There was no accidental quality about how he didn’t work me to the bone, dog me as other pimps did their women. Other hos sat in the Korner Kitchen bragging about who’d been beaten the hardest, who’d stayed out the longest. I refused to enter the contest for that evening’s Ultimate Victim. I appreciated Avery even as he was using me. I loved his silly sticky notes, the way he looked hunched over a Sega game controller, engrossed.
A reactionary person is like a foot blister, and thin skin, unable to withdraw from the source of its pain, has two choices: bleed and fester or grow calloused, hard. The shoe, though the cause, isn’t morally responsible. I couldn’t watch shows or read articles that depicted prostitutes as being unfeeling or downtrodden by men.
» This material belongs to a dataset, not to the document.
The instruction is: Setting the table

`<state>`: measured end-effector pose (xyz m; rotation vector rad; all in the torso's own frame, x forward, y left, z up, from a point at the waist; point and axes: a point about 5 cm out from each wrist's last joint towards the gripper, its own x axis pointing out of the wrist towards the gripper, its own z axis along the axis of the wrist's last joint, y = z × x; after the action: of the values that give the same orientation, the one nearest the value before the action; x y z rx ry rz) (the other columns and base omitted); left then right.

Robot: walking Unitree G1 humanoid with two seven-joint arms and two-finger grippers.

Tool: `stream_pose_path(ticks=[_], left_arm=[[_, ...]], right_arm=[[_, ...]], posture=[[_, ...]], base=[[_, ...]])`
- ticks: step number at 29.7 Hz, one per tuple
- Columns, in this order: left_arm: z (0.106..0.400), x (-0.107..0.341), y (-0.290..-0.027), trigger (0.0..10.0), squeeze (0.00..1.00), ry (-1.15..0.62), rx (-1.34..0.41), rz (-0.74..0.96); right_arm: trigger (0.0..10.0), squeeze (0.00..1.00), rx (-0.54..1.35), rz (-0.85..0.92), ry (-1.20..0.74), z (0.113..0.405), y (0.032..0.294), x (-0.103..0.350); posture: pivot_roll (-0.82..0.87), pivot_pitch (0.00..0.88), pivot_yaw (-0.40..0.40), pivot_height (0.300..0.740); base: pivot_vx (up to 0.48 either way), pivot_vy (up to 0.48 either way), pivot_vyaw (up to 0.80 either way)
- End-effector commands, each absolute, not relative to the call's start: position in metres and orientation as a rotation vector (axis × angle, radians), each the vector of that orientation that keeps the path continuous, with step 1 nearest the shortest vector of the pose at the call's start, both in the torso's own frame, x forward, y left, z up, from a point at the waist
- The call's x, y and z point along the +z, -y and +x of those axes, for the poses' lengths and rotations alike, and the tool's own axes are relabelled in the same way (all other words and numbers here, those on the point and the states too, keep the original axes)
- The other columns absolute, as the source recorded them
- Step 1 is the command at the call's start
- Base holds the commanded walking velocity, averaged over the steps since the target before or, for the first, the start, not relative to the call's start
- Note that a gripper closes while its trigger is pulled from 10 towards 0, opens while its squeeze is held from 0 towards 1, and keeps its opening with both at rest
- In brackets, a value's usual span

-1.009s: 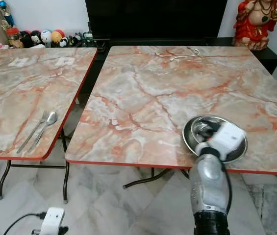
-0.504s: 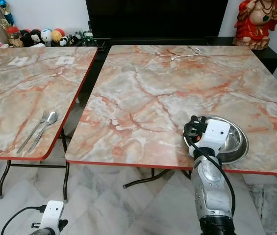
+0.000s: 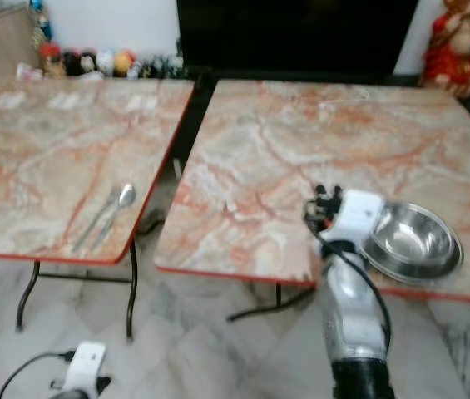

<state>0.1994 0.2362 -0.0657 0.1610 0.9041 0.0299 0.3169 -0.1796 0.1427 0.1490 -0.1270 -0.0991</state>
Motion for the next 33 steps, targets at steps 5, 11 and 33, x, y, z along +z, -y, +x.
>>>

It felt too true. As did its opposite. How could I be “hard” when I was obsessed with love and being lovable? An obsession rooted in childhood. And in the same way I’d worked to excel academically and athletically, I now earned money to garner attention.
Manipulating someone’s weakness for personal gain is wrong. Still, in our world, to be pimped with kindness and decency amounted to the closest version of love we had. Avery wasn’t the monster society thought he was, and neither was I.
I tried to read Evelyn Lau’s work—she was a retired sex trade worker who’d gone on to become a successful writer—and I threw the paperback across the room.
* * *
—
Avery could change a windshield, detail a car. A decade earlier, before becoming a pimp, when I was barely out of kindergarten, he’d worked square jobs. His hands showed the creases and calluses of someone who’d fixed things under a hood. He could install a stereo system. This edge, his edge, would carry us out of the game.
I knew that, with my help, he could become the kind of person he deserved to be. Proud of himself.
I was too naive to understand that staking myself on his success could be used against me. If I’d bothered to think about it, I’d have seen what I had in common with the lobsters we threw in a pot, who never felt the boiling water until it was too late.
I could see him running his own shop, chatting with his employees in his garage with his arms crossed and his feet planted solidly on the ground. I’d do the paperwork. Avery said I was better at anything to do with paper. Money, forms. And he was right—he could barely spell, and would read magazines by looking at the pictures. I worked out five times a week, read library books on psychology, psycho-spirituality, gardening. Who needed a formal education when I was writing every day and making $150,000 a year?
* * *
—
Frances was three years older than I was. She turned twenty-one shortly after my eighteenth birthday. She was as tough as she was tender and as thoughtful as she was streetwise. She was my best friend. And like me, her gift of the gab had made her especially good at the upsell. We often worked together, performing doubles at the Golden Crown, a place that, no matter how dirty, always had clean linens.
Sometimes when tricks would ask what “someone like me” was doing on the streets, I’d say, “Because nowhere in the Western world is being a poet a paid profession,” repeating something I’d read. Probably in a book Frances had given me.
She’d introduced me to J.D. Salinger, loaning me her mother’s copy of Nine Stories. We’d shared our thoughts on his writing, and I’d given her my poems to critique. I wrote quatrains. Free verse. Villanelles in a binder with loose-leaf.
But one night Frances seemed out of sorts. She’d drunk enough wine from the Korner Kitchen that she wavered in her step and her cheeks had turned scarlet. Especially the scar under her right eye, which would have been as ugly as a garden worm on anyone but her.
We sat down with a trick on a bed at the Golden Crown. “Now that we’re in a private place we can explain your options. Like a menu at a restaurant,” Frances chirped in an unnaturally high voice. “And then, the sooner we can take care of finances, the sooner we can have fun.”
Frances noted the trick’s dubious expression and said, “Don’t worry about the place. We’re the main attraction.” Room 102 had Astroturf on the floor. It extended along the short hall that led to the washroom, where we put the first $120 he’d given each of us into our shoes for safekeeping.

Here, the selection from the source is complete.